Frameworks such as FedSHE [23] use adaptive segmented CKKS for federated learning, while ELASM [24] applies scale management strategies to improve the tradeoff between accuracy and latency in FHE. Similarly, secure SVMs [17] and Bayesian classifiers [18] have been implemented with various encryption schemes. Cybersecurity applications also leverage privacy-preserving techniques, as seen in CSKG4APT [10] and ThreatInsight [11], which analyze threats without revealing sensitive source data.

(3) Error Control in Approximate Homomorphic Encryption:

CKKS introduces small errors during each operation, which can accumulate. Costache et al. [25] developed an average-case noise model for CKKS, while ELASM [24] focuses on controlling precision loss via scale-aware mechanisms.

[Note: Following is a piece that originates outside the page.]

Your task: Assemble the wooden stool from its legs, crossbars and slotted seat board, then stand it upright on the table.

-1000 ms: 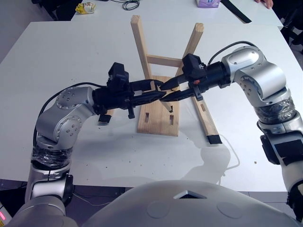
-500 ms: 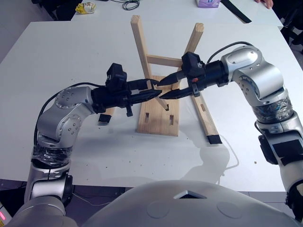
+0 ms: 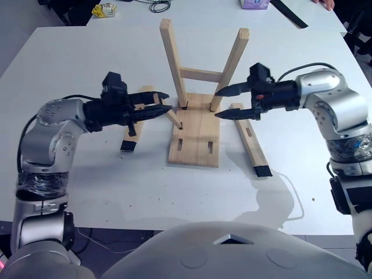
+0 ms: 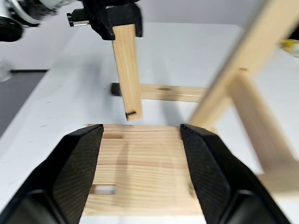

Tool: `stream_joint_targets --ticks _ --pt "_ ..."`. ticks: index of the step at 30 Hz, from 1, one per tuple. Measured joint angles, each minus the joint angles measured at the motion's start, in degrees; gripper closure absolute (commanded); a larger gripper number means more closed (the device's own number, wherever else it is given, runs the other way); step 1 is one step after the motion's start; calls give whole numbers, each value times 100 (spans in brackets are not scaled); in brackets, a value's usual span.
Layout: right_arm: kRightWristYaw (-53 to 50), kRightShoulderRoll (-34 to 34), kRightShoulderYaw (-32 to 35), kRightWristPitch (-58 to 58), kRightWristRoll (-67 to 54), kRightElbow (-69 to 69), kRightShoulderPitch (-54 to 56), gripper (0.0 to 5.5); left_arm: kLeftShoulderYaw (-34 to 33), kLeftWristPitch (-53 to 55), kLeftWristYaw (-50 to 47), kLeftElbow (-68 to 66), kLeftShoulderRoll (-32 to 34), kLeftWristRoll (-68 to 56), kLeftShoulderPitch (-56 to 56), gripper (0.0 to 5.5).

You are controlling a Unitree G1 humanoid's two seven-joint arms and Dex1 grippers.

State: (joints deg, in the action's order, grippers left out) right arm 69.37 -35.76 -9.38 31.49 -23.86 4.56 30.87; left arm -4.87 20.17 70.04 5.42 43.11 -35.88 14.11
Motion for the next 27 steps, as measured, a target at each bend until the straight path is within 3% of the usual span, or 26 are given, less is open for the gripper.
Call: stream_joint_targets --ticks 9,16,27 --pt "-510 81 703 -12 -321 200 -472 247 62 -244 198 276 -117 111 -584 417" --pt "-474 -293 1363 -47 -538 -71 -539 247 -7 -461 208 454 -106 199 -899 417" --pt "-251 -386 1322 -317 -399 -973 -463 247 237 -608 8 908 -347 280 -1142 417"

However, few works attempt to systematically estimate operation-level error bounds. Our proposed OEE table fills this gap by providing a deterministic way to bound and manage CKKS-errors in ML pipelines.

In summary, while previous efforts have advanced the performance and scalability of CKKS-based privacy-preserving ML, few have addressed operation-level error estimation in a systematic manner. Our work addresses this gap by introducing a deterministic OEE table to improve accuracy and trust in CKKS-powered MLaaS.

3  Proposed Scheme

The CKKS scheme introduces inherent approximation errors—known as CKKS-errors—due to its support for fixed-point arithmetic over encrypted data. Recent studies [12,20] have shown that these errors, which often appear behind the significant digits of numerical results, can be mitigated by appropriate rounding techniques in post-decryption. This insight inspired us to investigate whether a more systematic and predictive approach could be developed to model, estimate, and manage CKKS-errors during computation, especially in MLaaS scenarios such as K-means clustering.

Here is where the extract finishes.